◆ **Collected data**:
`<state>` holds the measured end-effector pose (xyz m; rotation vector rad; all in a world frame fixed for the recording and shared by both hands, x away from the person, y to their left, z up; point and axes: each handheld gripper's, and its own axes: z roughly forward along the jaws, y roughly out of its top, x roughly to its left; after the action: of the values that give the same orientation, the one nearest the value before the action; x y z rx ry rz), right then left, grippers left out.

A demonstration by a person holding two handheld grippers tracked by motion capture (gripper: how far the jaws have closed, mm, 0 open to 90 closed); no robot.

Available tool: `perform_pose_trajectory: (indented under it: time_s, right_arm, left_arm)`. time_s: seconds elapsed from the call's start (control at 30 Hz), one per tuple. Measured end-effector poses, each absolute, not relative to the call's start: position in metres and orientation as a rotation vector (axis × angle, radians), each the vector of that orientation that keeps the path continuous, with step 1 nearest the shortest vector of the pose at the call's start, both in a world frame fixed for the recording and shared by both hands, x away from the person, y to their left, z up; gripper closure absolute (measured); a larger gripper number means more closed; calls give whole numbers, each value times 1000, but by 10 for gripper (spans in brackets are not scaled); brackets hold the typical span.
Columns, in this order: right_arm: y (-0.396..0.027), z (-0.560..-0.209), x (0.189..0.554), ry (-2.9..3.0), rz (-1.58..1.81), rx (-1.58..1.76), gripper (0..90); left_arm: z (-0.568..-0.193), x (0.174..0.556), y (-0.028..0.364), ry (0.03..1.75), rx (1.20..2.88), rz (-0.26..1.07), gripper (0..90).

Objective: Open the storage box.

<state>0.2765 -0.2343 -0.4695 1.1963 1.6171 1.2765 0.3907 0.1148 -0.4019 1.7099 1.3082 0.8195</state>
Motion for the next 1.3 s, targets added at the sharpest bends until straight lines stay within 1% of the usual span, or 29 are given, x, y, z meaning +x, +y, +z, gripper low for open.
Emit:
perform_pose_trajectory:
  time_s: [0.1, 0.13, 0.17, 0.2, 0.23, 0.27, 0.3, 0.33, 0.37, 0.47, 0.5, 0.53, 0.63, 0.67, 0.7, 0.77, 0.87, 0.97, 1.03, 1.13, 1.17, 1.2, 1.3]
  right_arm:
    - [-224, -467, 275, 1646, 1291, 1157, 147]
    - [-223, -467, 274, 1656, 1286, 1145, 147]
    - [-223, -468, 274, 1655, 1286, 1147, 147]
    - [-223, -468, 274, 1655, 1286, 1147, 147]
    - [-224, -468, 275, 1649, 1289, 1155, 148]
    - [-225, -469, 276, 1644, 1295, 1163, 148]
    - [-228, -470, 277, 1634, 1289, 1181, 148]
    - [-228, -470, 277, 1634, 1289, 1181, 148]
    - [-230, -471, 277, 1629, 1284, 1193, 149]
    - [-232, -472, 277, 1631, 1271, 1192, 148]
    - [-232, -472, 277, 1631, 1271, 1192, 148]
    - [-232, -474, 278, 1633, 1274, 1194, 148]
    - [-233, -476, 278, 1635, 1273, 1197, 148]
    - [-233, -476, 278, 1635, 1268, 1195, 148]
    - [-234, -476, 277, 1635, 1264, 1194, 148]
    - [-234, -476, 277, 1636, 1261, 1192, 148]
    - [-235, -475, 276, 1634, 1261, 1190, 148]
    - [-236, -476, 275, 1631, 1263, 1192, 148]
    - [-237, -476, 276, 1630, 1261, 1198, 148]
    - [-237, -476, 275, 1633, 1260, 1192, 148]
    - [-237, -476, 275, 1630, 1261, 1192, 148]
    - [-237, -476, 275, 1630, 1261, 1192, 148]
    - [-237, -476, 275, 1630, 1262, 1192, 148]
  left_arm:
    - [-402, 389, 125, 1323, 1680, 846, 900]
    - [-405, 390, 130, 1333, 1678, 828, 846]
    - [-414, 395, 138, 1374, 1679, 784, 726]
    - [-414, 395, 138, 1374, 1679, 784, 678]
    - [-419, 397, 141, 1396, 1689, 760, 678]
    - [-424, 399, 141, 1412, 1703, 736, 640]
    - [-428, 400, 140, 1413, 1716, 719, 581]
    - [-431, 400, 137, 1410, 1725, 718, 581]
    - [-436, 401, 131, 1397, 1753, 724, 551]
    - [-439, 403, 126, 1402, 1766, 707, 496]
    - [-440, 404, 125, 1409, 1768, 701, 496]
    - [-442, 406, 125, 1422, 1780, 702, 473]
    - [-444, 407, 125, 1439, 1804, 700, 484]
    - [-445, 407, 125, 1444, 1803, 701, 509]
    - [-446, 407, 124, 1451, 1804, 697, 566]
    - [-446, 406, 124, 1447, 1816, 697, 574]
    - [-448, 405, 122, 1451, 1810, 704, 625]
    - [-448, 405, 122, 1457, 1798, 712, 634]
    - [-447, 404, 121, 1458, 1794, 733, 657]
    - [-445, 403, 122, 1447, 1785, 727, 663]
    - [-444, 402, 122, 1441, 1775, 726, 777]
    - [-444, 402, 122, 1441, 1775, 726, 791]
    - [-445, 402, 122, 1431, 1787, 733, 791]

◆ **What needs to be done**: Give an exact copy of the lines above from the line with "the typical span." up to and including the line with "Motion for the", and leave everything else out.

◆ **Exercise answer**:
Available tool: `perform_pose_trajectory: (indented under it: time_s, right_arm, left_arm)`. time_s: seconds elapsed from the call's start (control at 30 Hz), one per tuple. Measured end-effector poses, each absolute, not relative to the call's start: position in metres and orientation as a rotation vector (axis × angle, radians), each the vector of that orientation that keeps the path continuous, with step 1 nearest the shortest vector of the pose at the call's start, both in a world frame fixed for the recording and shared by both hands, x away from the person, y to their left, z up; gripper closure absolute (measured); a larger gripper number means more closed; calls give whole numbers, each value times 1000, but by 10 for gripper (spans in brackets are not scaled); brackets hold the typical span.
Columns, in this order: right_arm: y (-0.396..0.027), z (-0.560..-0.209), x (0.189..0.554), ry (-2.9..3.0), rz (-1.58..1.81), rx (-1.58..1.76), gripper (0..90); left_arm: z (-0.568..-0.193), x (0.174..0.556), y (-0.028..0.364), ry (0.03..1.75), rx (1.20..2.88), rz (-0.26..1.07), gripper (0..90).

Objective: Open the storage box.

<state>0.2765 -0.2343 -0.4695 1.1963 1.6171 1.2765 0.3907 0.1148 -0.4019 1.7099 1.3082 0.8195</state>
Motion for the next 1.3 s, targets added at the sharpest bends until straight lines stay within 1% of the usual span, or 29 are given, x, y, z meaning +x, +y, +z, gripper low for open.

No further work remains on this exercise.